Bank Reporting Season Overview

Wells Fargo Stagecoach

Wells Fargo Stagecoach (Photo credit: Noel C. Hankamer)

JP Morgan Chase (JPM : NYSE : US$48.73)
Wells Fargo (WFC : NYSE : US$37.48)
TD Bank* (TD : TSX : $81.05),
Royal Bank of Canada* (RY : TSX : $60.11)
Bank of Montreal* (BMO : TSX : $62.59)
U.S. bank Q1/13 reporting season commences this Friday with JP Morgan and Wells Fargo.
Similar to prior quarters, Canaccord  Analyst Mario Mendonca says pay close attention to credit trends, trading results, commercial & industrial (C&I) loan growth and net interest margins. Q4/12 was the ninth consecutive quarter we saw an increase in U.S. C&I loans since the crisis. Weekly data from the Federal Reserve Board suggests that U.S. C&I loans at the large domestic banks grew 1.3% QoQ in Q1/13.

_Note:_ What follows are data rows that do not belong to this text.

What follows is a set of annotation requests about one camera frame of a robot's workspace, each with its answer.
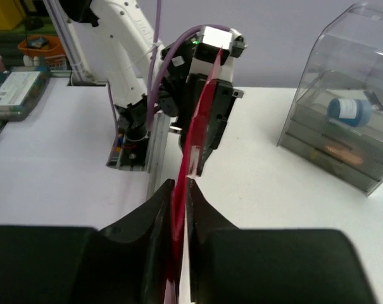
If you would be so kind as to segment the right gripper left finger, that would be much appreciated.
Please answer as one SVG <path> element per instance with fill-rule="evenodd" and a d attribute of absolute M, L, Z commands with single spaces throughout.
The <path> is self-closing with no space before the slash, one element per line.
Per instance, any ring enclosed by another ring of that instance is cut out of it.
<path fill-rule="evenodd" d="M 0 303 L 163 303 L 173 187 L 101 230 L 0 225 Z"/>

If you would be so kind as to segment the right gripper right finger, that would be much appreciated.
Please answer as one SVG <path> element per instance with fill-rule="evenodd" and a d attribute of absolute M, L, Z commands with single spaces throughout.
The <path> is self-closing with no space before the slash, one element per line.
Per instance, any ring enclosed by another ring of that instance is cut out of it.
<path fill-rule="evenodd" d="M 349 238 L 336 229 L 241 229 L 187 181 L 194 303 L 376 303 Z"/>

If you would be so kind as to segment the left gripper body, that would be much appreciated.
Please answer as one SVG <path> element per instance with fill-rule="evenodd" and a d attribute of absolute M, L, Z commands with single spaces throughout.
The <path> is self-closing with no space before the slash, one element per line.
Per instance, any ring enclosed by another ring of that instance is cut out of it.
<path fill-rule="evenodd" d="M 158 105 L 176 119 L 173 128 L 180 132 L 181 149 L 187 141 L 198 148 L 197 174 L 218 148 L 236 99 L 243 97 L 232 83 L 234 60 L 243 51 L 243 41 L 223 48 L 184 41 L 161 80 Z"/>

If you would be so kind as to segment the red plastic folder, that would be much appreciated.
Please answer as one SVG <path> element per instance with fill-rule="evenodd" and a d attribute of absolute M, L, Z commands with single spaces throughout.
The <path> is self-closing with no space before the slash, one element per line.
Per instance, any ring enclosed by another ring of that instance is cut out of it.
<path fill-rule="evenodd" d="M 166 230 L 168 251 L 165 262 L 164 303 L 177 303 L 179 298 L 176 284 L 181 273 L 180 257 L 184 249 L 185 208 L 188 194 L 187 178 L 197 176 L 198 166 L 202 159 L 211 107 L 218 83 L 214 71 L 219 66 L 219 63 L 215 62 L 192 113 L 189 129 L 185 136 L 183 157 L 177 181 L 170 193 L 168 227 Z"/>

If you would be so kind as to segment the clear acrylic drawer organizer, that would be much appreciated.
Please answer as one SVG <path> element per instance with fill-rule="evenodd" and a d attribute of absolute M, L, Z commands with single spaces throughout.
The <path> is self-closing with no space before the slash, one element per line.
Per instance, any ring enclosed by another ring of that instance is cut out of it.
<path fill-rule="evenodd" d="M 278 145 L 365 195 L 383 183 L 383 6 L 354 4 L 323 29 Z"/>

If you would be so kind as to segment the blue white small jar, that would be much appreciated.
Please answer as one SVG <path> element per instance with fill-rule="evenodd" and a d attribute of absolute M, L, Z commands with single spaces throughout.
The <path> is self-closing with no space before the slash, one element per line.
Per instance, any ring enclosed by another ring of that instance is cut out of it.
<path fill-rule="evenodd" d="M 373 109 L 366 99 L 334 98 L 327 107 L 327 116 L 350 127 L 363 127 L 370 121 Z"/>

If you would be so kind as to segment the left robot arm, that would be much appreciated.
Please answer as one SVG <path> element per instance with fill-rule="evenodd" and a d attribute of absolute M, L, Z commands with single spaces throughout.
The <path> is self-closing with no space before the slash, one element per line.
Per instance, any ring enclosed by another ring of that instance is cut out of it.
<path fill-rule="evenodd" d="M 197 166 L 204 165 L 222 139 L 236 99 L 234 62 L 246 48 L 244 36 L 221 25 L 198 25 L 165 46 L 136 1 L 61 1 L 69 19 L 87 26 L 101 54 L 115 120 L 115 142 L 108 165 L 143 166 L 153 115 L 175 119 L 173 130 L 186 136 L 209 77 L 213 101 Z"/>

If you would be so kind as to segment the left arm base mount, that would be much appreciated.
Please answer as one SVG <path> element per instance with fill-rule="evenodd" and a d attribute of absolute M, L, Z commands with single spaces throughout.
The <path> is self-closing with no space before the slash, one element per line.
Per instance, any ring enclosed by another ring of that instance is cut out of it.
<path fill-rule="evenodd" d="M 160 184 L 169 125 L 170 118 L 160 111 L 154 116 L 151 131 L 142 139 L 132 141 L 125 134 L 118 134 L 106 162 L 109 168 L 147 173 L 146 198 L 152 197 Z"/>

Last quarter, the U.S. credit picture remained strong despite macroeconomic concerns. In Q4/12 for the 11 U.S. banks Mendonca tracks, total PCLs were US$9.1 billion, down from US$9.3 billion in Q3/12. PCLs decreased in the quarter largely due to higher reserve releases by JPM, mostly offset by lower releases at Citigroup (C) and Bank of America (BAC). Net charge-offs, non-performing loans, delinquency trends and management
commentary all continue to suggest that credit losses will decline in the U.S. JPM and WFC’s results on April 12 will provide the first look into C&I loan growth from the U.S. banks this quarter.

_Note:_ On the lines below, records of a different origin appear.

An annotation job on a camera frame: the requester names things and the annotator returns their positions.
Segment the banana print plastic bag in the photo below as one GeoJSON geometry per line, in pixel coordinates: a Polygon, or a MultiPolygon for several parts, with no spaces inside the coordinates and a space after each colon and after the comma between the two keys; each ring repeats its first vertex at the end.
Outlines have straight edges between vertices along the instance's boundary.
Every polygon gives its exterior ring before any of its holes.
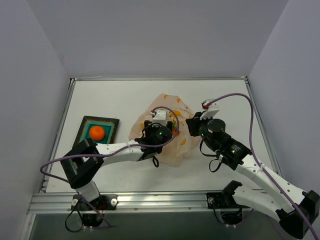
{"type": "Polygon", "coordinates": [[[139,138],[142,136],[144,121],[152,119],[151,111],[155,107],[168,107],[174,111],[166,111],[166,120],[177,123],[176,137],[173,141],[162,148],[162,152],[157,156],[160,163],[170,166],[178,166],[182,160],[191,155],[191,151],[196,147],[200,141],[200,137],[190,136],[186,119],[190,119],[195,115],[189,106],[187,106],[180,97],[175,95],[168,95],[162,93],[158,95],[143,114],[139,116],[137,121],[131,128],[128,135],[129,140],[139,138]]]}

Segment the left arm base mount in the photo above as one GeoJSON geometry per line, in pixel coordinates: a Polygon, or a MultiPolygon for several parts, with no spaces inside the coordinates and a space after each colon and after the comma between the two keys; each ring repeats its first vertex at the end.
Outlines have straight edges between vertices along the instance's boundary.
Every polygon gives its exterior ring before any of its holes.
{"type": "Polygon", "coordinates": [[[111,224],[104,218],[106,211],[115,211],[118,205],[116,194],[102,194],[98,198],[88,201],[81,195],[75,194],[72,198],[70,211],[79,213],[80,220],[84,227],[90,228],[110,228],[111,224]]]}

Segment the red fake berry sprig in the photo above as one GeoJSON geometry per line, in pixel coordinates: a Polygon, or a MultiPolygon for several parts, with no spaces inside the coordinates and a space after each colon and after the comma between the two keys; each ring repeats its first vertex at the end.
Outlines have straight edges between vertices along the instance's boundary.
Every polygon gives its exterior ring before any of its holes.
{"type": "Polygon", "coordinates": [[[173,121],[172,122],[172,128],[171,128],[172,133],[175,134],[177,132],[177,129],[178,129],[177,123],[175,121],[173,121]]]}

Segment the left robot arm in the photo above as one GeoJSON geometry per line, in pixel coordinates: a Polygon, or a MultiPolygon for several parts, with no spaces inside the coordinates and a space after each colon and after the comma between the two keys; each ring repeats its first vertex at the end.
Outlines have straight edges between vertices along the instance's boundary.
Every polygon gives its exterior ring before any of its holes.
{"type": "Polygon", "coordinates": [[[142,137],[128,142],[102,144],[86,138],[75,145],[60,162],[69,185],[83,196],[83,204],[90,210],[100,206],[101,194],[93,178],[101,167],[120,162],[139,162],[152,159],[158,166],[156,155],[172,139],[173,122],[164,125],[146,120],[142,137]]]}

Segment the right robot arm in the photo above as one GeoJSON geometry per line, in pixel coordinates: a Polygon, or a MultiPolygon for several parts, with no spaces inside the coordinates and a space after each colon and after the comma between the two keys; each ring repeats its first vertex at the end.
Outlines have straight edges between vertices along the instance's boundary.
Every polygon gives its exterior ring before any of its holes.
{"type": "Polygon", "coordinates": [[[215,152],[219,164],[226,165],[258,185],[263,192],[243,183],[231,181],[222,190],[227,206],[246,206],[276,220],[282,229],[296,239],[303,239],[320,213],[320,196],[286,181],[260,160],[241,142],[226,133],[226,124],[218,118],[201,119],[201,112],[186,120],[193,137],[201,137],[215,152]]]}

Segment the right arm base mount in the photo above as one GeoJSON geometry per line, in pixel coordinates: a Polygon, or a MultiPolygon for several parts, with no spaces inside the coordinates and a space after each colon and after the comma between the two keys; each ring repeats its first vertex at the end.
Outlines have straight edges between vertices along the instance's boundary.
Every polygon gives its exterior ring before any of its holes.
{"type": "Polygon", "coordinates": [[[237,225],[243,221],[242,207],[221,192],[206,193],[207,208],[213,210],[216,220],[224,225],[237,225]]]}

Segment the orange fake tangerine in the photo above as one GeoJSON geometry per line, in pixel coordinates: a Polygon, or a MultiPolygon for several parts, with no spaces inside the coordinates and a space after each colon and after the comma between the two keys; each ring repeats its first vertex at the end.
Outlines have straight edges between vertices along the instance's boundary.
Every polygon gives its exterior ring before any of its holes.
{"type": "Polygon", "coordinates": [[[95,141],[101,141],[105,137],[105,130],[99,125],[92,126],[89,130],[89,136],[95,141]]]}

Strong U.S. C&I loan growth bodes well for TD and Bank of Montreal particularly. JPM’s results will also provide the first indication of the sustainability of the trading environment.
While calling Royal Bank’s trading quarter by referencing the U.S. results has not worked consistently, Mendonca believes it is appropriate to look to the U.S. investment banks for broad trends.

Bank of Nova Scotia

English: View of a ScotiaBank facade in Amhers...

English: View of a ScotiaBank facade in Amherst, Nova Scotia. This structure was erected in 1907. (Photo credit: Wikipedia)

BNS : TSX : C$61.32
BNS : NYSE
BUY 
Target: C$69.00

COMPANY DESCRIPTION:
Scotiabank is one of North America’s premier financial institutions, and Canada’s most international bank. With over 80,000 employees, Scotiabank Group and its affiliates serve over 19 million customers in more than 55 countries around the world. Scotiabank offers a diverse range of products and services including personal, commercial, corporate and investment banking.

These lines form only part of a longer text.